Monday, September 12, 2011
This run was something I had been looking forward to. I knew that the trails are beautiful since we had checked them out ahead of time. I also knew that it would be much harder than the first Half-Marathon that I ran this March which was all level and when the weather was cool.
This time there were very significant repeated elevation changes, temperatures at the end of the race around 90 degrees and what is considered a technically challenging trail, including very narrow trails, sandy gravel, river rock, tree roots, tight turns.
Several people said this run is harder than a Marathon on the flat and I suspect they are right. I did not have as much time to train for this run as I wanted to by a long shot. I only started running trails about 2 months ago and I also only started running hills about 2 months ago. The main goal was to finish the race without injury which I did. My muscles are slightly sore but everything works. Yeah!
What helped me a lot was reading the book by Danny Dreyer "Chi Running". My running style was already very similar to what he teaches in his book since I run in minimalist shoes (Merrell Pace Glove for this race) and the centering and relaxation techniques described in this book I also use when riding my horse. What was helpful in addition was the suggestion to run sideways on steep uphills to save my calf muscles as much as possible. Running in minimalist shoes, when transitioned to gradually, allows for better ground feel on trails and will strengthen all the muscles in the lower leg and in the feet. This leads to a greater level of natural balance and stability when running on very uneven ground. It will also lengthen the achilles tendon over time, because there is no heel cushion in the shoe to keep the heel from gently making contact with the ground (after the fore/midfoot) making it much easier to run up hills. Running up hills is accomplished more by leaning forward and letting the legs swing forward, not so much by pushing off with the calf muscles. All this allowed me to handle the uphill portions of the race without having trained on hills very much. I did have to slow to a walk because I ran out of breath on the steeper slopes, especially towards the end of the race when it got very hot. Improving my cardio will only happen with much more running over the coming year. The level and downhill portions of the run were pure bliss. Taking in the beautiful sights of trees and plants with the light shining through and the occasionally views of the surrounding Palouse countryside and taking in the smells and sounds of nature were worth it. The feeling of running on the trails was almost one of dancing. Some of the downhills I was probably running at around a 9 minute mile which felt almost like flying compared to the shuffle-jog on the uphills.

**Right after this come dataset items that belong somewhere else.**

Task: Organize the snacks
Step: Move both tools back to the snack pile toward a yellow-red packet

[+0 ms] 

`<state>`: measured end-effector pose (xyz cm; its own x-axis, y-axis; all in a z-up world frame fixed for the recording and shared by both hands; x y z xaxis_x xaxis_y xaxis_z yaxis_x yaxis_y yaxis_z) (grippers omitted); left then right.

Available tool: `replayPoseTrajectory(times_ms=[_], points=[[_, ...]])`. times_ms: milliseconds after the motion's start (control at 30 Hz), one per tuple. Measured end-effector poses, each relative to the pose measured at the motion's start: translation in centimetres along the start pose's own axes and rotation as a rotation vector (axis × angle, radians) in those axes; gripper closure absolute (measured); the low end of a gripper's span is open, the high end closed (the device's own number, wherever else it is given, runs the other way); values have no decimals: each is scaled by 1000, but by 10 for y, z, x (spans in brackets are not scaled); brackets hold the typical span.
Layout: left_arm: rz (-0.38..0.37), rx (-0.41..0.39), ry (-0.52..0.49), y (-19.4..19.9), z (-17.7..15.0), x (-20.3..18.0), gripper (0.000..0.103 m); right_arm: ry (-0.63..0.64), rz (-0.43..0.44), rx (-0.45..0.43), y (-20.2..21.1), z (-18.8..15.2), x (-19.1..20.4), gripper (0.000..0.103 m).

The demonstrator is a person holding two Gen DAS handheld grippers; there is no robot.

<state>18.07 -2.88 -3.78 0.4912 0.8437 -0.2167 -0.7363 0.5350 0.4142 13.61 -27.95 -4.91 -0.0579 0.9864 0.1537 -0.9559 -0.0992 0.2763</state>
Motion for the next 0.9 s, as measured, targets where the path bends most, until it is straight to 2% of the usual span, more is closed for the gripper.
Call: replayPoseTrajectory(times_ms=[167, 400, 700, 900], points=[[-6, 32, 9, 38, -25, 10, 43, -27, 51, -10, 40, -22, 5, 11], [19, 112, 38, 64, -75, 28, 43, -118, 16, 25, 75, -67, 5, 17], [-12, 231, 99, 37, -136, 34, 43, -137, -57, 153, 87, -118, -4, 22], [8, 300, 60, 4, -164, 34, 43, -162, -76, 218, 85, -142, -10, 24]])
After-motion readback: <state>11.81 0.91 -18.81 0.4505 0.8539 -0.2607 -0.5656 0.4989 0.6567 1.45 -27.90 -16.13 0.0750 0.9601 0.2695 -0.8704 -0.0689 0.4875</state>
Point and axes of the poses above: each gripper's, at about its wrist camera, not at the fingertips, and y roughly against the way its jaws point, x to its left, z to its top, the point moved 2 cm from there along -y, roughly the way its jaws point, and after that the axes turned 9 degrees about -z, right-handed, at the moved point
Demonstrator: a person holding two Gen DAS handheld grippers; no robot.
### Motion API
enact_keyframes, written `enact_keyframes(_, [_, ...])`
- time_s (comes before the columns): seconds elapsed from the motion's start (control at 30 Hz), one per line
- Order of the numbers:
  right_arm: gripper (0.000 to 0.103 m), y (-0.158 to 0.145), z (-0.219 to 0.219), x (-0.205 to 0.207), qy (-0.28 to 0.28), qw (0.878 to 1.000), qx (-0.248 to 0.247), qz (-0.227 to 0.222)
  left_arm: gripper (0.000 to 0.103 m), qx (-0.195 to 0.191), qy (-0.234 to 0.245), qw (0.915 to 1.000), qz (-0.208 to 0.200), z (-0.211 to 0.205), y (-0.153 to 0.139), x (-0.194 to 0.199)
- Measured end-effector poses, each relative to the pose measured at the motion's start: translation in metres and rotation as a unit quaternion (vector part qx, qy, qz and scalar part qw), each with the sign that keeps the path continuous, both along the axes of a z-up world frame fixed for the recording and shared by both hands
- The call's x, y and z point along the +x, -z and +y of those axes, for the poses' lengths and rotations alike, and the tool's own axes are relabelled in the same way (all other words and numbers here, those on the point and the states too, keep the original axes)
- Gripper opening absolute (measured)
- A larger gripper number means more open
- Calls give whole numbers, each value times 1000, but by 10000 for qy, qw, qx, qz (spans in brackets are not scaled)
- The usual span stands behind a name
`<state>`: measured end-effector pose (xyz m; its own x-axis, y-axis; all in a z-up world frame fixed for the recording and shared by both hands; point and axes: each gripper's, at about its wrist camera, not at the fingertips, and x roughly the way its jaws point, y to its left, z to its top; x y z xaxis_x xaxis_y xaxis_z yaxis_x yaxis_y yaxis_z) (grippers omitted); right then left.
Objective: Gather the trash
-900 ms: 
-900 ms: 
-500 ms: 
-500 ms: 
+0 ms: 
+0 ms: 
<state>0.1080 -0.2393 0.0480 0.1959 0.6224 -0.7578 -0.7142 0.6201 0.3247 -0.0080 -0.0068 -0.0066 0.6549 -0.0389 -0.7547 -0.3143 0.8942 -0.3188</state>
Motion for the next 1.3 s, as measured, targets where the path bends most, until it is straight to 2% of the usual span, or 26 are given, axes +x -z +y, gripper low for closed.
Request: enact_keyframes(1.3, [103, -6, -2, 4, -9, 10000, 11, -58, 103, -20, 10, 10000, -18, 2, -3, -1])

I'm definitely hooked on trail running, although most of my practice runs will be more in the 3-5 mile length. This particular run was a little on the hard side for my training level, especially since I hardly ran at all in the last 3 weeks before the race but it worked out very well because I did not give into the temptation to go too fast. During the last two miles I started feeling tired, mostly because of the heat. My Camelbak-type backpack worked well and I used most of my 70 oz. supply of water with Nuun tablets and could have skipped all three water stops except for pouring water over my head.
Now I'll take a look at where there are more trail runs in our area (Eastern WA, North Idaho).